- _EXERCISE INSTRUCTIONS_
Search for the word "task" in the entries. Each line that holds it should be copied.
++++++++++++++++++++
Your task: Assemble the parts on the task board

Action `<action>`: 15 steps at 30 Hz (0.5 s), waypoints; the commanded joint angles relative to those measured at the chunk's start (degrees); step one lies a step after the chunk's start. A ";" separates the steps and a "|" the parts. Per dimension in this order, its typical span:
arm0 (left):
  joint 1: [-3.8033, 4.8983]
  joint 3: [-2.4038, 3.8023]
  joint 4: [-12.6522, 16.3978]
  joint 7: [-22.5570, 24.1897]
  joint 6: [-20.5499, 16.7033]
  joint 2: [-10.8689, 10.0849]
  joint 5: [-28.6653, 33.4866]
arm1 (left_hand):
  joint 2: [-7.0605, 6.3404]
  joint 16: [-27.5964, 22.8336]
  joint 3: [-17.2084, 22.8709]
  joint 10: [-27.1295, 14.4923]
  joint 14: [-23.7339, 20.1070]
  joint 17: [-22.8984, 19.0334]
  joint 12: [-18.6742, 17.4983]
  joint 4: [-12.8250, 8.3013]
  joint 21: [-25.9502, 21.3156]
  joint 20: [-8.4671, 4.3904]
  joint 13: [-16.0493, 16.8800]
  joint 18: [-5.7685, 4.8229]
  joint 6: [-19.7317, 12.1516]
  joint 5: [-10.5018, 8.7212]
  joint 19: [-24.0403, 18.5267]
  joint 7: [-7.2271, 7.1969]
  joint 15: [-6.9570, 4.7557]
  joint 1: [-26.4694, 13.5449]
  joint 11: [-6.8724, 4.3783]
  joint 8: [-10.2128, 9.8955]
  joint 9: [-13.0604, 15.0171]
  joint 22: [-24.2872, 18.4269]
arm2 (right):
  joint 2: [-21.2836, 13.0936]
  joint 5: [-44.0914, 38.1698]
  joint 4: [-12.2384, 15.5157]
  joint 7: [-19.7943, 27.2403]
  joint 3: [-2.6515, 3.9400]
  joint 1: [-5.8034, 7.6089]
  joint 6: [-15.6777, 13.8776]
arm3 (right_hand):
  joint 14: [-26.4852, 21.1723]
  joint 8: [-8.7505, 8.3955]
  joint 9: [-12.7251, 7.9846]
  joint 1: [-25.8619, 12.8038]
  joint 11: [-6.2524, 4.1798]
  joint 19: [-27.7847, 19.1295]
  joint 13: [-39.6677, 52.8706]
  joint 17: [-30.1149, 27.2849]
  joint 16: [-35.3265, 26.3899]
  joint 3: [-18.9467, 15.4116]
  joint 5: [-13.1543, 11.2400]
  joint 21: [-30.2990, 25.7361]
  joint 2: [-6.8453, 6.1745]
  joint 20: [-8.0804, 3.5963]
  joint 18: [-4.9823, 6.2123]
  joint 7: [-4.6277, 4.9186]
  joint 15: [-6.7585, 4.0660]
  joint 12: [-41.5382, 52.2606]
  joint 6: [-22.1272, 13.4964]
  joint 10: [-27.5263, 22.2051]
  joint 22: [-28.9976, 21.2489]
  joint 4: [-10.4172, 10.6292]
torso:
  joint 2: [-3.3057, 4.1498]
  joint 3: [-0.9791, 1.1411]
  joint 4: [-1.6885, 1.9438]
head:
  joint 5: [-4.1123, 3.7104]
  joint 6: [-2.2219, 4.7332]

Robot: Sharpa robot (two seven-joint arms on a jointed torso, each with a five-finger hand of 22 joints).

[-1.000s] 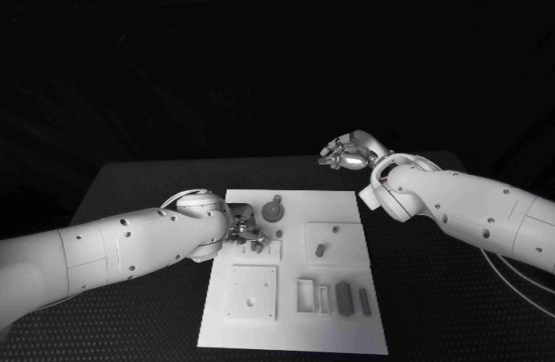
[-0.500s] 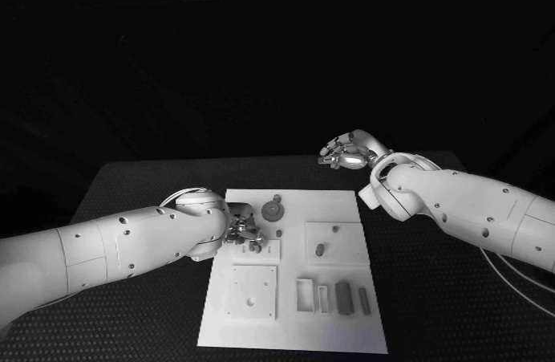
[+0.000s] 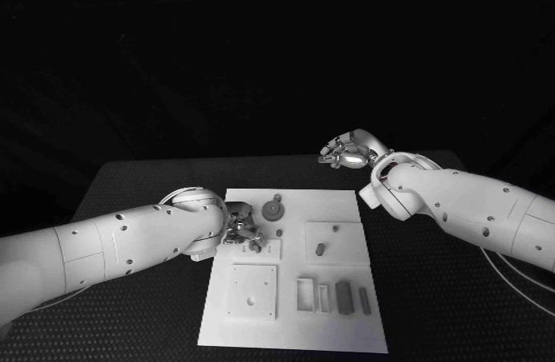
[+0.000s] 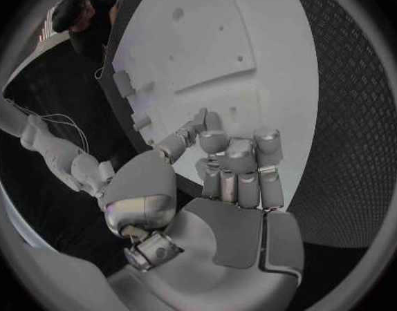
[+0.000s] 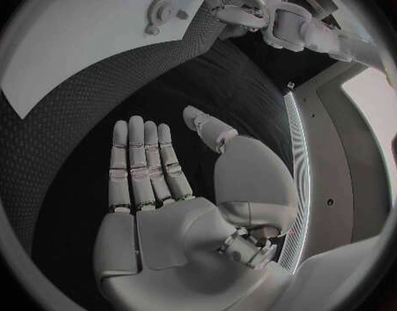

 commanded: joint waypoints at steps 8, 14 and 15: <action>-0.12 0.15 0.91 1.24 -1.02 -0.32 3.33 | 3.81 -0.12 1.49 0.10 0.04 -0.04 0.34 -2.31 -0.09 -5.70 -0.21 -0.11 0.43 0.88 0.01 0.11 -0.35 4.19 0.07 -0.14 0.00 0.52 | -0.10 0.02 0.03 0.43 0.02 -0.03 0.63 | -0.57 -0.29 -0.07 -1.06 0.10 -0.20 -0.31 0.11 -0.26 -0.21 0.83 -0.53 -0.29 0.25 -0.15 0.03 0.01 0.51 -0.45 -0.40 0.24 0.67 | 0.01 -0.01 0.05 | -0.01 -0.03; -0.12 0.46 2.07 1.98 -4.23 -1.52 3.80 | 4.02 -0.05 1.45 0.20 0.13 -0.02 0.39 -2.40 -0.11 -5.71 -0.27 -0.13 0.65 1.06 0.04 0.04 -0.39 4.46 0.01 -0.05 0.01 0.52 | -0.23 0.26 0.03 0.44 0.02 -0.03 0.61 | -0.58 -0.28 -0.07 -1.20 0.10 -0.19 -0.42 0.11 -0.26 -0.28 1.16 -0.60 -0.31 0.25 -0.12 0.02 0.00 0.60 -0.46 -0.43 0.32 0.77 | -0.01 0.00 0.03 | 0.03 -0.02; -0.12 0.52 2.34 2.13 -4.82 -1.75 3.98 | 4.03 -0.02 1.42 0.24 0.16 -0.01 0.40 -2.43 -0.11 -5.71 -0.29 -0.13 0.72 1.10 0.06 0.02 -0.41 4.53 -0.01 -0.01 0.01 0.52 | -0.25 0.28 0.04 0.44 0.02 -0.03 0.60 | -0.58 -0.29 -0.07 -1.22 0.10 -0.19 -0.44 0.11 -0.26 -0.28 1.20 -0.61 -0.32 0.25 -0.12 0.02 0.00 0.61 -0.46 -0.43 0.33 0.77 | -0.02 0.00 0.04 | 0.02 -0.03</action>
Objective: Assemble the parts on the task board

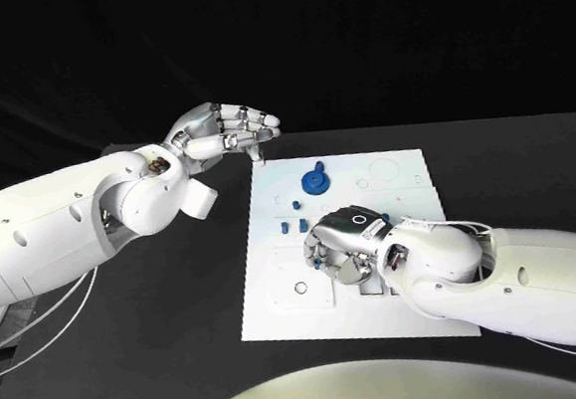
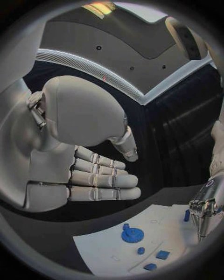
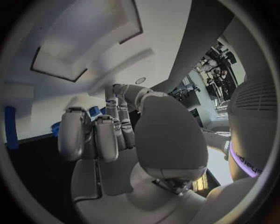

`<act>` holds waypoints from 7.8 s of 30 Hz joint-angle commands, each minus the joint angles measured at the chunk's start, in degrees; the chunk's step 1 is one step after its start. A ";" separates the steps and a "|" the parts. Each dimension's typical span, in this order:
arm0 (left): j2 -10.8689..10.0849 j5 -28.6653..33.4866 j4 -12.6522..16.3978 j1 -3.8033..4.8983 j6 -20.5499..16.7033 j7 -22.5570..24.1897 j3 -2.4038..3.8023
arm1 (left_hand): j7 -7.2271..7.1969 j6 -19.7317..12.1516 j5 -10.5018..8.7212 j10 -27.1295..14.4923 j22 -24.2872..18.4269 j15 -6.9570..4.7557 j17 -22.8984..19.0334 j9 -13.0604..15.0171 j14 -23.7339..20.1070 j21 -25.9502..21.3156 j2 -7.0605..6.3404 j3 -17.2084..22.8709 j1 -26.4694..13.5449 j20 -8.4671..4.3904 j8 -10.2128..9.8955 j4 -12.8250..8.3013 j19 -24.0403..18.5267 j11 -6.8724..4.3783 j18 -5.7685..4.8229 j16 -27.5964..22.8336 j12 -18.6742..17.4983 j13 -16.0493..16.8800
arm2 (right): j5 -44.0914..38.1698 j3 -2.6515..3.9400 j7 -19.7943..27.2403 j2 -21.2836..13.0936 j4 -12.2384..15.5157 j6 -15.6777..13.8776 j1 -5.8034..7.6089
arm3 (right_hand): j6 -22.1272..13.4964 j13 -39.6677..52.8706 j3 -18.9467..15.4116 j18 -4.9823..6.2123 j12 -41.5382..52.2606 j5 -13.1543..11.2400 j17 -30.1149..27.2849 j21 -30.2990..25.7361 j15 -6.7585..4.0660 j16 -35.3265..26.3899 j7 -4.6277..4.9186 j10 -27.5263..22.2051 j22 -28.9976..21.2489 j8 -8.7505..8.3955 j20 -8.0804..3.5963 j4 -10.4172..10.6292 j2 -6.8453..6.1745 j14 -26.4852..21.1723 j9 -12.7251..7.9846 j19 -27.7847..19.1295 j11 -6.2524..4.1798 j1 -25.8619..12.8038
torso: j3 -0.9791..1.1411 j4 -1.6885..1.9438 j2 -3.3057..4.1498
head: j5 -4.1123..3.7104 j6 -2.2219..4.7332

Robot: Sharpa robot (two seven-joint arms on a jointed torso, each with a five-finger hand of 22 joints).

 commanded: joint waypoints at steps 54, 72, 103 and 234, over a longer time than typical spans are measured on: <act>0.17 -0.04 -0.41 -0.10 1.66 0.12 -0.06 | 0.37 -0.37 0.31 -0.57 -0.10 0.22 -0.01 -0.08 -0.48 -0.28 0.76 -0.49 0.04 0.27 0.47 -0.03 -0.38 0.00 0.31 -0.08 0.12 -0.12 | 6.67 0.41 -1.77 -16.34 4.09 4.13 7.95 | -8.78 -3.98 -38.34 1.20 -1.18 0.71 -5.42 -10.11 2.64 -1.01 1.02 -14.26 0.19 -10.33 2.49 15.28 2.17 1.97 -3.91 -2.16 1.63 8.61 | -0.02 0.09 0.09 | -2.46 0.27; -0.05 -0.04 -0.20 -0.10 2.05 0.11 -0.06 | 0.36 -0.52 0.29 -0.96 -0.15 0.30 -0.01 -0.10 -0.63 -0.36 0.76 -0.63 -0.09 0.33 0.56 0.01 -0.48 0.04 0.29 -0.07 0.17 -0.15 | 7.85 0.36 -1.12 -13.86 1.87 3.37 6.70 | -2.59 -4.99 -22.31 0.72 -1.33 0.74 -5.81 -8.14 1.80 -0.17 1.62 -6.37 1.74 -10.06 1.64 15.18 3.63 2.14 -5.26 -0.82 0.75 8.61 | 0.01 0.01 0.06 | -2.26 0.01; -0.13 -0.04 -0.44 -0.10 2.06 0.08 -0.06 | 0.42 -0.68 0.33 -1.26 -0.23 0.37 0.02 -0.11 -0.73 -0.49 1.02 -0.72 -0.39 0.43 0.66 0.27 -0.57 0.10 0.28 0.00 0.34 -0.15 | 5.76 0.32 -1.54 -13.15 1.34 1.32 5.66 | 0.82 -4.44 -8.81 0.39 -2.51 0.41 -5.28 -6.31 1.08 0.80 1.05 -1.43 3.32 -8.35 1.03 11.98 0.19 2.26 -3.96 -0.07 -0.18 7.62 | 0.04 -0.03 0.02 | -2.22 0.01; 1.47 -0.41 -1.31 -0.26 2.87 -0.52 -0.08 | 0.32 -0.86 0.39 -1.91 -0.42 0.38 0.11 -0.09 -1.06 -0.71 1.37 -0.68 -0.27 0.50 1.16 0.22 -0.65 0.08 0.34 0.24 0.94 -0.12 | 7.15 -0.27 1.15 -2.99 6.28 -2.50 1.96 | -10.07 -2.63 -9.99 0.83 -3.20 -9.87 -6.43 -9.35 1.23 0.85 1.56 -0.95 2.88 -10.35 1.10 8.39 -3.35 1.97 -2.58 -0.85 -0.03 -1.54 | 0.12 0.17 -0.17 | -0.93 0.01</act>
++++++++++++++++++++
- _PROBLEM SOLUTION_
Your task: Assemble the parts on the task board
Objective: Assemble the parts on the task board

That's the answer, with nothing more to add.